Data extract section start
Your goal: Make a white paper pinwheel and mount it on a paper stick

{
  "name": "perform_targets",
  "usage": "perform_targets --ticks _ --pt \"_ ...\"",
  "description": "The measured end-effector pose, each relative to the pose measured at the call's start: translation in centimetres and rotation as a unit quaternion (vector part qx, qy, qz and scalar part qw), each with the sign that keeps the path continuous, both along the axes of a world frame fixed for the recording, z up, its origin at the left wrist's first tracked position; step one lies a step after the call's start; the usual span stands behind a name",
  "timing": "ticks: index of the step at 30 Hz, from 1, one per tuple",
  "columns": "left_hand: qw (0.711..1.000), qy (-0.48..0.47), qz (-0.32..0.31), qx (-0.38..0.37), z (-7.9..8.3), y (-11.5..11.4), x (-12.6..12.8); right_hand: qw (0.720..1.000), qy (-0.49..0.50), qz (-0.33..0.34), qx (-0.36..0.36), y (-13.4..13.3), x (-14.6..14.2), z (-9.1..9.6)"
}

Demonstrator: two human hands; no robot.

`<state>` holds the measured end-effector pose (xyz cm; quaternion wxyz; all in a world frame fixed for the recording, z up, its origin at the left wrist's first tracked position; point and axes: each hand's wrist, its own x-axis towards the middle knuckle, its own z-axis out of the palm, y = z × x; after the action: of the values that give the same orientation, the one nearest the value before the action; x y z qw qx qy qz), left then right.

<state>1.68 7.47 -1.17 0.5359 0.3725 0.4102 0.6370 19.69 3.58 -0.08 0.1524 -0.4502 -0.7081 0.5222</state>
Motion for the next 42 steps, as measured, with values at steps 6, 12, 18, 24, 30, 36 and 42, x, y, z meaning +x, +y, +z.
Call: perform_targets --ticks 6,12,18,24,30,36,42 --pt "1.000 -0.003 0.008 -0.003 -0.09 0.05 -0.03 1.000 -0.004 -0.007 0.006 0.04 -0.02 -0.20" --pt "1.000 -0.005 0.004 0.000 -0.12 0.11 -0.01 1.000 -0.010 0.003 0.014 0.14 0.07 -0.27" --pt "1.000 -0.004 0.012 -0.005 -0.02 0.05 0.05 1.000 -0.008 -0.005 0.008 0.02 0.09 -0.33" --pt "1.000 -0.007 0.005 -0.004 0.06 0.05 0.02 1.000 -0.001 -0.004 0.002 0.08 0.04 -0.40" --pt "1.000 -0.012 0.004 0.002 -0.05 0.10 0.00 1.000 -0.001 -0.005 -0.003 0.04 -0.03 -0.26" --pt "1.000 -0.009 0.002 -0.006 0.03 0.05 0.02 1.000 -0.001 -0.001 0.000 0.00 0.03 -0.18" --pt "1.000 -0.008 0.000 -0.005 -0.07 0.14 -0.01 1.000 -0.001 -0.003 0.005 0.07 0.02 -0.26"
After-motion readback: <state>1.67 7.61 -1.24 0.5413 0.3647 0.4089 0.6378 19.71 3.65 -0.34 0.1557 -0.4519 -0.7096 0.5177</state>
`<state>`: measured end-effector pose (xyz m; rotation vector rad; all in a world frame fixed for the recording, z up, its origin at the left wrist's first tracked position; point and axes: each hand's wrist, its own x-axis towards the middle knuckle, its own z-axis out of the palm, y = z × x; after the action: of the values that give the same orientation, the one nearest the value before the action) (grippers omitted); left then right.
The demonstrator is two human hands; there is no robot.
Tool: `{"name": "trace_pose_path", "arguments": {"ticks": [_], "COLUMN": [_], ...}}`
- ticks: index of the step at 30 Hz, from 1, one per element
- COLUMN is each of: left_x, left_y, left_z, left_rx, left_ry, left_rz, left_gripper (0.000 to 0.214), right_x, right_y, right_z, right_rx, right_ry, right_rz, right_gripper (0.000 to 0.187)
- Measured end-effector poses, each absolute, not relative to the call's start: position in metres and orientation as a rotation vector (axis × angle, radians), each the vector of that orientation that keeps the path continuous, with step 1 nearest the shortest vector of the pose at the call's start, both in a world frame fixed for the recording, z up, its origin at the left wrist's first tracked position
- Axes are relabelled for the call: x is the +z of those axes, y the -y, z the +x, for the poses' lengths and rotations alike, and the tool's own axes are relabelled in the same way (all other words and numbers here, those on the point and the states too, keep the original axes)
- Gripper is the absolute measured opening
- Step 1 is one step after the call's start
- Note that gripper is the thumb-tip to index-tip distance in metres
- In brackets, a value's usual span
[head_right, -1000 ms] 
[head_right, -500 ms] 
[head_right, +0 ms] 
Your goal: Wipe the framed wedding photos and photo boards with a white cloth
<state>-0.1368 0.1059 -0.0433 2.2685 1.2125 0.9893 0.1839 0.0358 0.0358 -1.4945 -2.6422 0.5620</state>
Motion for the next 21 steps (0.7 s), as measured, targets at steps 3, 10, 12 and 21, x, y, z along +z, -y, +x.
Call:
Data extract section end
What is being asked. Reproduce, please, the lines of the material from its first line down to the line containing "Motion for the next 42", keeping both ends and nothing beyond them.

Output for this exercise.
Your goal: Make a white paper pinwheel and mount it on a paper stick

{
  "name": "perform_targets",
  "usage": "perform_targets --ticks _ --pt \"_ ...\"",
  "description": "The measured end-effector pose, each relative to the pose measured at the call's start: translation in centimetres and rotation as a unit quaternion (vector part qx, qy, qz and scalar part qw), each with the sign that keeps the path continuous, both along the axes of a world frame fixed for the recording, z up, its origin at the left wrist's first tracked position; step one lies a step after the call's start; the usual span stands behind a name",
  "timing": "ticks: index of the step at 30 Hz, from 1, one per tuple",
  "columns": "left_hand: qw (0.711..1.000), qy (-0.48..0.47), qz (-0.32..0.31), qx (-0.38..0.37), z (-7.9..8.3), y (-11.5..11.4), x (-12.6..12.8); right_hand: qw (0.720..1.000), qy (-0.49..0.50), qz (-0.33..0.34), qx (-0.36..0.36), y (-13.4..13.3), x (-14.6..14.2), z (-9.1..9.6)"
}

Demonstrator: two human hands; no robot.

`<state>` holds the measured end-effector pose (xyz cm; quaternion wxyz; all in a world frame fixed for the recording, z up, its origin at the left wrist's first tracked position; point and axes: each hand's wrist, its own x-axis towards the middle knuckle, its own z-axis out of the palm, y = z × x; after the action: of the values that give the same orientation, the one nearest the value before the action; x y z qw qx qy qz), left then right.

<state>1.68 7.47 -1.17 0.5359 0.3725 0.4102 0.6370 19.69 3.58 -0.08 0.1524 -0.4502 -0.7081 0.5222</state>
Motion for the next 42 steps, as measured, with values at steps 6, 12, 18, 24, 30, 36 and 42, x, y, z meaning +x, +y, +z.

The answer requires nothing more.